The Culture of the Cold War by Stephen J. Whitfield Pdf
In a new epilogue to this second edition, he extends his analysis from the McCarthyism of the 1950s, including its effects on the American and European intelligensia, to the civil rights movement of the 1960s and beyond.
Author : Robert J. McMahon Publisher : Oxford University Press, USA Page : 201 pages File Size : 55,5 Mb Release : 2021-02-25 Category : History ISBN : 9780198859543
Author : Samuel F. Wells Jr. Publisher : Columbia University Press Page : 518 pages File Size : 44,9 Mb Release : 2019-11-26 Category : History ISBN : 9780231549943
After World War II, the escalating tensions of the Cold War shaped the international system. Fearing the Worst explains how the Korean War fundamentally changed postwar competition between the United States and the Soviet Union into a militarized confrontation that would last decades.
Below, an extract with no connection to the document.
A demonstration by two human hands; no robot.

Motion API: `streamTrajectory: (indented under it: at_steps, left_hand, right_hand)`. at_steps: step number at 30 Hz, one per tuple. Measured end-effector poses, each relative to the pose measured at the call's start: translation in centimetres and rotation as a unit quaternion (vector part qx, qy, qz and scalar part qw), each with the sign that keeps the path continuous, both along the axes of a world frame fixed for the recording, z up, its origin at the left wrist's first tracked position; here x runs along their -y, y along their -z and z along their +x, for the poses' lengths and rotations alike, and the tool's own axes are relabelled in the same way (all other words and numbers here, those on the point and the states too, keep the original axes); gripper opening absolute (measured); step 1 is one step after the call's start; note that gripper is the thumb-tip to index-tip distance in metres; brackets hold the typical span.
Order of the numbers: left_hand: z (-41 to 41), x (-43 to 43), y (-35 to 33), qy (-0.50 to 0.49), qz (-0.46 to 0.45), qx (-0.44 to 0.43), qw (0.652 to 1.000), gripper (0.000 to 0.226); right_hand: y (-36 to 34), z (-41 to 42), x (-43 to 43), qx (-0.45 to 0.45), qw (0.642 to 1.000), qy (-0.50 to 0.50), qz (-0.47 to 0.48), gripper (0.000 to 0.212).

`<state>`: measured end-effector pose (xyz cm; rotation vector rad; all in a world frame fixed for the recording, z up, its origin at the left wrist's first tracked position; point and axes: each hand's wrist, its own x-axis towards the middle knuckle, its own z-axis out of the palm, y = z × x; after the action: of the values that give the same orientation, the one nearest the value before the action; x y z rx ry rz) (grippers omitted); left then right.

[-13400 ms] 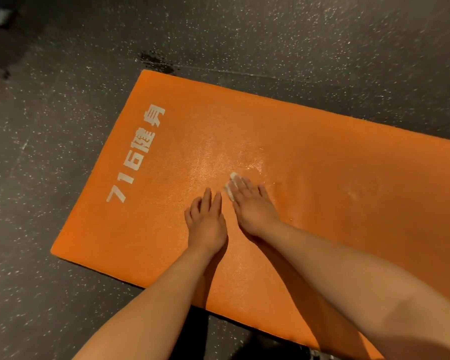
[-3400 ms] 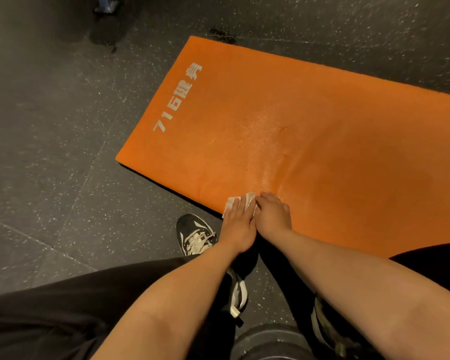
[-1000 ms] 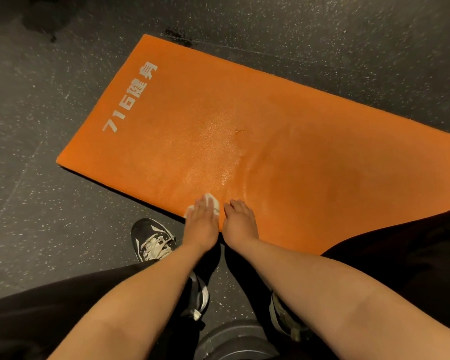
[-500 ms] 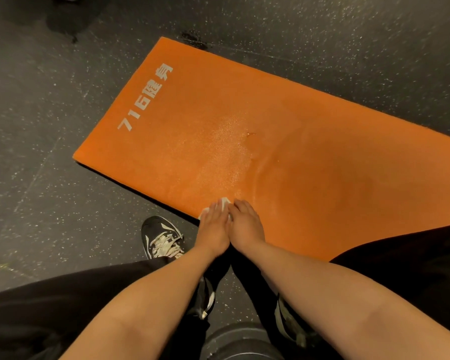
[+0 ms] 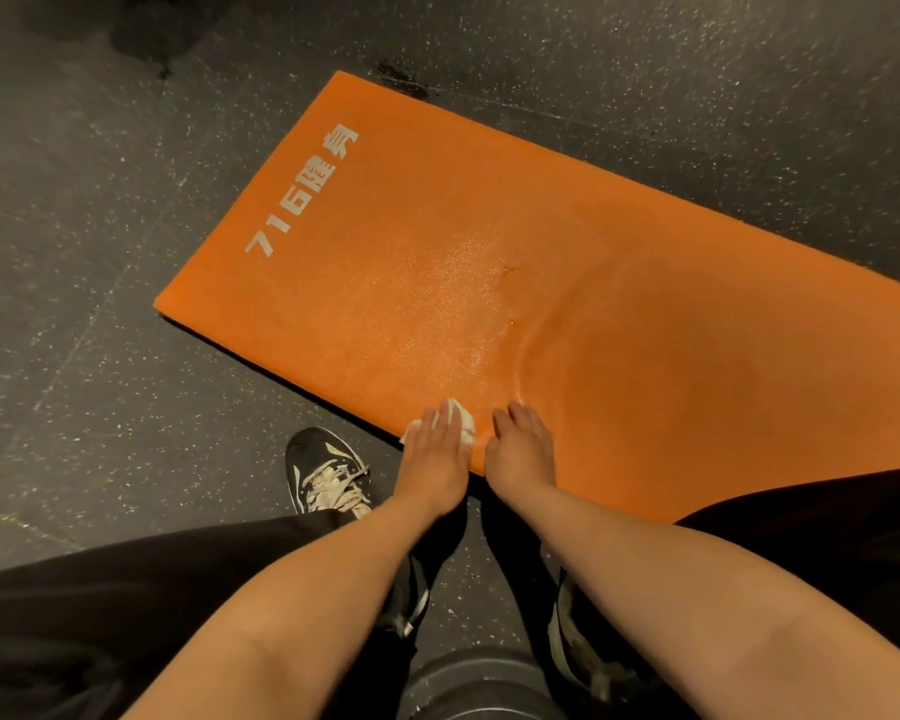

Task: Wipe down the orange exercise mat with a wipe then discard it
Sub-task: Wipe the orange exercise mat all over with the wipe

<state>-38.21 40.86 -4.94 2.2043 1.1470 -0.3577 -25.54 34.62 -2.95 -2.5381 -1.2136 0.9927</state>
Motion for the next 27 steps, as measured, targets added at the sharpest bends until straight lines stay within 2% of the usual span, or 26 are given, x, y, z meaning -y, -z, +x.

Samuel F. Wells Jr. examines how military and political events interacted to escalate the conflict. Decisions made by the Truman administration in the first six months of the Korean War drove both superpowers to intensify their defense buildup. American leaders feared the worst-case scenario—that Stalin was prepared to start World War III—and raced to build up strategic arms, resulting in a struggle they did not seek out or intend. Their decisions stemmed from incomplete interpretations of Soviet and Chinese goals, especially the belief that China was a Kremlin puppet. Yet Stalin, Mao, and Kim Il-sung all had their own agendas, about which the United States lacked reliable intelligence. Drawing on newly available documents and memoirs—including previously restricted archives in Russia, China, and North Korea—Wells analyzes the key decision points that changed the course of the war. He also provides vivid profiles of the central actors as well as important but lesser known figures. Bringing together studies of military policy and diplomacy with the roles of technology, intelligence, and domestic politics in each of the principal nations, Fearing the Worst offers a new account of the Korean War and its lasting legacy.